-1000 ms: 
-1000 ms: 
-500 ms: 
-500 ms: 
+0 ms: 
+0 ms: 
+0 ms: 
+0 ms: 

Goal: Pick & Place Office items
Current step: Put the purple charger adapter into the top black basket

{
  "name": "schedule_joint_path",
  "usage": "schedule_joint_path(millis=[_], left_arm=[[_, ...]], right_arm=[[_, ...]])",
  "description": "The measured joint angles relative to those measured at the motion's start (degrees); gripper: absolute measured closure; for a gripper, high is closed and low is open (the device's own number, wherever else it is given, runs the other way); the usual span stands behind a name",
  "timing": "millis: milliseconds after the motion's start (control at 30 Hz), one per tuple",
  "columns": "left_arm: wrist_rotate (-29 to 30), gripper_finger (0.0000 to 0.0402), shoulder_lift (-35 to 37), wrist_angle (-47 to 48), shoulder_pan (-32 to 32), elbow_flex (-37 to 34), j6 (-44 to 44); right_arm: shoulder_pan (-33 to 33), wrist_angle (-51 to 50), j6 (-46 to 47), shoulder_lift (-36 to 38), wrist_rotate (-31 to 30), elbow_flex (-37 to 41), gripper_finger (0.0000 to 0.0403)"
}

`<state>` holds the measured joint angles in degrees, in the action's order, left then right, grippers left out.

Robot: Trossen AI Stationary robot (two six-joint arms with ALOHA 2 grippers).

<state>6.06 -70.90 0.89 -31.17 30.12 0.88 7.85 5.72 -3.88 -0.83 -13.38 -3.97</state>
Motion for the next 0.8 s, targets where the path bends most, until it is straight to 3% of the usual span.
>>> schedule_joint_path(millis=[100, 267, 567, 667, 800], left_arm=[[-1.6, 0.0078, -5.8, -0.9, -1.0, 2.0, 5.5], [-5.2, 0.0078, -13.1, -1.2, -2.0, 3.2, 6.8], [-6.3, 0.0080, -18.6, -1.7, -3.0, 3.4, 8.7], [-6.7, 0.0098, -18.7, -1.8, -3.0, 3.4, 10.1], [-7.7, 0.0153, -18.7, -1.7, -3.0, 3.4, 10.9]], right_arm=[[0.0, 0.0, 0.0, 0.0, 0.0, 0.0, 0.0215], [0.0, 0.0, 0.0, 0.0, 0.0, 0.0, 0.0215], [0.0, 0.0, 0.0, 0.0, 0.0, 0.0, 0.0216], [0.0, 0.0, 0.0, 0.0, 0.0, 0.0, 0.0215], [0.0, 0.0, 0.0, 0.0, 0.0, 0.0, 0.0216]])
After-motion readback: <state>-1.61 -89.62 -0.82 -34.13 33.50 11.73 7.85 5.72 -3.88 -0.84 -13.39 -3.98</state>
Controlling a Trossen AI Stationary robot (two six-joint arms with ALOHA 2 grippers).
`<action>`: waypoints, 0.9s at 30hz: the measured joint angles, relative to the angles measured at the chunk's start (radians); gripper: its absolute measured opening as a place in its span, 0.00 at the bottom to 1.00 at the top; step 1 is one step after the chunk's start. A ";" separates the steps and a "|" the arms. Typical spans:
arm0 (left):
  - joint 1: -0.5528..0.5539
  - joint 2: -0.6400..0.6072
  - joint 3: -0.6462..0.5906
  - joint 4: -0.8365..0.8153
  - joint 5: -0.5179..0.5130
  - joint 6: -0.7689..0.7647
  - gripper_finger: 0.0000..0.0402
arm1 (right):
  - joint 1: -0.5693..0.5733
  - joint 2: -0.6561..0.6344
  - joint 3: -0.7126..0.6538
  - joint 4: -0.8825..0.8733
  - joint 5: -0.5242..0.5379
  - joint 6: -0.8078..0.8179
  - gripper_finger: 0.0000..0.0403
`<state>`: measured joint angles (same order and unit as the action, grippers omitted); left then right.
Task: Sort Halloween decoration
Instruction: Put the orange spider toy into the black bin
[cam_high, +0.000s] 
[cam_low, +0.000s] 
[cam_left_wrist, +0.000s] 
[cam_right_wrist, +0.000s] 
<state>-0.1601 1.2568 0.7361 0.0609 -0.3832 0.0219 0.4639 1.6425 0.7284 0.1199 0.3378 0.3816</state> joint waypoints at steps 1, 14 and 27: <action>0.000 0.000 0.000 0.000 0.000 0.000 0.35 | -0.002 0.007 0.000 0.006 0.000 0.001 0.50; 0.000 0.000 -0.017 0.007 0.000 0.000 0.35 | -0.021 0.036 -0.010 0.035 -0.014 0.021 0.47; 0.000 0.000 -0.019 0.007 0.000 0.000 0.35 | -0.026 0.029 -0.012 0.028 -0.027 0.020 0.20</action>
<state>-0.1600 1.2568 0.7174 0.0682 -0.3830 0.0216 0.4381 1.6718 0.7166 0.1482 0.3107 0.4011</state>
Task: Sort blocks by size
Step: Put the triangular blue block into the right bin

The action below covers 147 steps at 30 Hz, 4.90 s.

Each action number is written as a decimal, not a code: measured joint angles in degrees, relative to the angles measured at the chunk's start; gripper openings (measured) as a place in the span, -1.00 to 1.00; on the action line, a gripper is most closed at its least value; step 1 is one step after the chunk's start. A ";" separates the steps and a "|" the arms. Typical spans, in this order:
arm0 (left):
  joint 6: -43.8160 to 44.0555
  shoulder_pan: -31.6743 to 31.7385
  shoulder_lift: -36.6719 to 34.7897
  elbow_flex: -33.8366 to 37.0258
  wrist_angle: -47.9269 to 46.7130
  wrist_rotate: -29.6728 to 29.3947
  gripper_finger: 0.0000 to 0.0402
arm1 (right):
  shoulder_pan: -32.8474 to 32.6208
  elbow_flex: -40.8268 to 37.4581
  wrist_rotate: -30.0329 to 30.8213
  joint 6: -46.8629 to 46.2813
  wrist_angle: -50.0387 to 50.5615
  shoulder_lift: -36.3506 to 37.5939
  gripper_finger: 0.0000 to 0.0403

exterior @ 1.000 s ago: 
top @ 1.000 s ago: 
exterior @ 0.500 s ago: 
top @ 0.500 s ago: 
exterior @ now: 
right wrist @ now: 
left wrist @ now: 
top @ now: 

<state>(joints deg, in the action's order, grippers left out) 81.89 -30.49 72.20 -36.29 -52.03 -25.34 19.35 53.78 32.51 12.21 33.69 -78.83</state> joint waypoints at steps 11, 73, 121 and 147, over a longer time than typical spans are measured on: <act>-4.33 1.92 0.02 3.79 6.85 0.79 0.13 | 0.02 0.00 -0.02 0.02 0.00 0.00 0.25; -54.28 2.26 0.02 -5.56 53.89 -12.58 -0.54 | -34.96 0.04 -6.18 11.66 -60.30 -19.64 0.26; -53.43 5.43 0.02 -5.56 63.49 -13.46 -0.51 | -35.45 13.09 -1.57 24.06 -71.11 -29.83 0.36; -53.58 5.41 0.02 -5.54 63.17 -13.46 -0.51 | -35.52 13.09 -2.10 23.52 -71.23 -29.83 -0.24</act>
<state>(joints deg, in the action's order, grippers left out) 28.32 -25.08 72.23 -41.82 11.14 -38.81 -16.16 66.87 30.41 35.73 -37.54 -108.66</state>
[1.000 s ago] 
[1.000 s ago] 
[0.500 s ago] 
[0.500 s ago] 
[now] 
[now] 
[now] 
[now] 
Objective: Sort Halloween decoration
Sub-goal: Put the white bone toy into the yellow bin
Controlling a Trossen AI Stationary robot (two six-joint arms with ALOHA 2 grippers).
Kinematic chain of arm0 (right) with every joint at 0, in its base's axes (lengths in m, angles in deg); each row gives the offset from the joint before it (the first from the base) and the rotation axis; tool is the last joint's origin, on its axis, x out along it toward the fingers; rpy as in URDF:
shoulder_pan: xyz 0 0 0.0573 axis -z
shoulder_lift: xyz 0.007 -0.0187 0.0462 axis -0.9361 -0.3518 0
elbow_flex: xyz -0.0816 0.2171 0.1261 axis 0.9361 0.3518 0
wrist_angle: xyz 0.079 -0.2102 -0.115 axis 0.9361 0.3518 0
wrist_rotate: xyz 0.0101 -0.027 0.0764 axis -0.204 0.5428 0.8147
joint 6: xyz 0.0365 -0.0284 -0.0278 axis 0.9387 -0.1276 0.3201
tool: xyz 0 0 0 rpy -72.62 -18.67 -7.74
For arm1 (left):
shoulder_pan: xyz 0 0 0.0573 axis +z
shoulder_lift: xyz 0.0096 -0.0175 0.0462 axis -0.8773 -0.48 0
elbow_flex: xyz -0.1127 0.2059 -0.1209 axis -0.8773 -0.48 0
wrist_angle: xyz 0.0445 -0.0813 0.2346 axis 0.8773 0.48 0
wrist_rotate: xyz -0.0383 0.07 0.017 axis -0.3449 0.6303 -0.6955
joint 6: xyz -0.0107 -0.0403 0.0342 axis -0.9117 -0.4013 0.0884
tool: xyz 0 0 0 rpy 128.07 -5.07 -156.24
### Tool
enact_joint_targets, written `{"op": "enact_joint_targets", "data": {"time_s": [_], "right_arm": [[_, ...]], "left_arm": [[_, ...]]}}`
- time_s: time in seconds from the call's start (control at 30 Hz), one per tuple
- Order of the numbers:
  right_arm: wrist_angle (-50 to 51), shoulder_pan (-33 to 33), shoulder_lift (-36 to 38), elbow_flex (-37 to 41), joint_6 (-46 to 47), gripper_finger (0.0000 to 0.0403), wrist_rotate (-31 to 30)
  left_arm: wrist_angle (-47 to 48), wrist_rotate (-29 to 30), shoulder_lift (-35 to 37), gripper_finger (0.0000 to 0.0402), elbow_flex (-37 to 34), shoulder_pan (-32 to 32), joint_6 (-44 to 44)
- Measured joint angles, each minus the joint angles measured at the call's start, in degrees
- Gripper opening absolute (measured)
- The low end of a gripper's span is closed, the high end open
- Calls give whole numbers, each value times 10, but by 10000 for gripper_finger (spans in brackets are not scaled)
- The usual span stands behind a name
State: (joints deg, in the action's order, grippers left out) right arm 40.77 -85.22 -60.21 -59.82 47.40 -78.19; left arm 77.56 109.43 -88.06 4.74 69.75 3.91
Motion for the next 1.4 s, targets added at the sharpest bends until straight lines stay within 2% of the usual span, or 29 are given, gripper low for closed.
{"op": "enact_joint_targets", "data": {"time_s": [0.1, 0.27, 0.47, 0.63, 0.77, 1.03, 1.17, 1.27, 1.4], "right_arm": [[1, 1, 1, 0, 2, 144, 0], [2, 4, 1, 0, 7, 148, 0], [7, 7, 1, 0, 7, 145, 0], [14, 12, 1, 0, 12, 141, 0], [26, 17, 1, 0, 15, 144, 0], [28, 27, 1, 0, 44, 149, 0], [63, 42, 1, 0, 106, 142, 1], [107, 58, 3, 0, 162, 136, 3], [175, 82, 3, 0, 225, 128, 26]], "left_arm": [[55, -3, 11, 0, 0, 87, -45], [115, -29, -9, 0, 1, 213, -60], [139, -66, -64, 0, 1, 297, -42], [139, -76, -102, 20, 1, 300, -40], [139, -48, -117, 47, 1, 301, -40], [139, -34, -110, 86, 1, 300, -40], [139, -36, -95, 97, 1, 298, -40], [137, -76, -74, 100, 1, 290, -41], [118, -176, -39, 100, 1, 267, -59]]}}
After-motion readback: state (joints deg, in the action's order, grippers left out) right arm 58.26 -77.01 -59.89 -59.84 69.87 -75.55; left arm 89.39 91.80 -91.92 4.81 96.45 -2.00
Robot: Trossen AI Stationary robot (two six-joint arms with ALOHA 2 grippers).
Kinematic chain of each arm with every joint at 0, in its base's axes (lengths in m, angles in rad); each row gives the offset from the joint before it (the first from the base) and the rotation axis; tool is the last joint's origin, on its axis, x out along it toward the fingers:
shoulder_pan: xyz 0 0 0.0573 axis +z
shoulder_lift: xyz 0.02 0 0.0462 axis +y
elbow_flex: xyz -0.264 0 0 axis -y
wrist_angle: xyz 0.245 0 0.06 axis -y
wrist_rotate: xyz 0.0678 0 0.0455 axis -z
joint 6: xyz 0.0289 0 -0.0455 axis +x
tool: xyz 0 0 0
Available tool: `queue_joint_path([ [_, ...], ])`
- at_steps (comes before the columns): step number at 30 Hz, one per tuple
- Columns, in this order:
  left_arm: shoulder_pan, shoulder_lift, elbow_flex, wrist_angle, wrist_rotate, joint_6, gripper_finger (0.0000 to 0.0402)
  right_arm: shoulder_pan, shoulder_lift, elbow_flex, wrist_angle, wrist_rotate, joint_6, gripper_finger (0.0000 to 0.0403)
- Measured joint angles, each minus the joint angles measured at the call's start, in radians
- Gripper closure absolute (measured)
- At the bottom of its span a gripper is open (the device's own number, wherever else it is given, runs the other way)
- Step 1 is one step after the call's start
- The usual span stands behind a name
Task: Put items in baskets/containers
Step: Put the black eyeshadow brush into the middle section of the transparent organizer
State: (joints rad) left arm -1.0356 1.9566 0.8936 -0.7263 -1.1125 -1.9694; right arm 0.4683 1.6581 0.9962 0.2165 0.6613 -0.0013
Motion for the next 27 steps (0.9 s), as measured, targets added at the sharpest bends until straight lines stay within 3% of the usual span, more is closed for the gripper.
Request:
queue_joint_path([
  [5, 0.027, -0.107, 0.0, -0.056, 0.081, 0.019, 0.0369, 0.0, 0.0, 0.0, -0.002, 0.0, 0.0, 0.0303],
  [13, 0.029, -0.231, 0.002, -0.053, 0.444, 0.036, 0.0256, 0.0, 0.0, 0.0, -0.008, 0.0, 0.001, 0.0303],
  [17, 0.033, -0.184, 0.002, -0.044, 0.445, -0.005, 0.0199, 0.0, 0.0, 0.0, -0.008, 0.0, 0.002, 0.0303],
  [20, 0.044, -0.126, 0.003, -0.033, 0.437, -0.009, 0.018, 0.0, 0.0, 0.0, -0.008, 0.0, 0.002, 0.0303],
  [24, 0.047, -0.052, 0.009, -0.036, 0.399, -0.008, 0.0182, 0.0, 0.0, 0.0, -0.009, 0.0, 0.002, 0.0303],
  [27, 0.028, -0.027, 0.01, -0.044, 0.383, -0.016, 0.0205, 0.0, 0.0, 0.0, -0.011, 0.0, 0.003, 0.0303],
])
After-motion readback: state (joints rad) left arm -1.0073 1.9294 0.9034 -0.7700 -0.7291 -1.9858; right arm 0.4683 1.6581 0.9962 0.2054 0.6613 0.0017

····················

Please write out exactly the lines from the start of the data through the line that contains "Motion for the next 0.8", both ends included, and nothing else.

# Response to the exercise
-1000 ms: 
-1000 ms: 
-500 ms: 
-500 ms: 
+0 ms: 
+0 ms: 
+0 ms: 
+0 ms: 

Goal: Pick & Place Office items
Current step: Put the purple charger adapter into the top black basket

{
  "name": "schedule_joint_path",
  "usage": "schedule_joint_path(millis=[_], left_arm=[[_, ...]], right_arm=[[_, ...]])",
  "description": "The measured joint angles relative to those measured at the motion's start (degrees); gripper: absolute measured closure; for a gripper, high is closed and low is open (the device's own number, wherever else it is given, runs the other way); the usual span stands behind a name",
  "timing": "millis: milliseconds after the motion's start (control at 30 Hz), one per tuple",
  "columns": "left_arm: wrist_rotate (-29 to 30), gripper_finger (0.0000 to 0.0402), shoulder_lift (-35 to 37), wrist_angle (-47 to 48), shoulder_pan (-32 to 32), elbow_flex (-37 to 34), j6 (-44 to 44); right_arm: shoulder_pan (-33 to 33), wrist_angle (-51 to 50), j6 (-46 to 47), shoulder_lift (-36 to 38), wrist_rotate (-31 to 30), elbow_flex (-37 to 41), gripper_finger (0.0000 to 0.0403)"
}

`<state>` holds the measured joint angles in degrees, in the action's order, left then right, grippers left out.

Robot: Trossen AI Stationary robot (two six-joint arms with ALOHA 2 grippers).

<state>6.06 -70.90 0.89 -31.17 30.12 0.88 7.85 5.72 -3.88 -0.83 -13.38 -3.97</state>
Motion for the next 0.8 s, targets where the path bends most, until it is straight to 3% of the usual span.

The answer stands, and there is nothing more to add.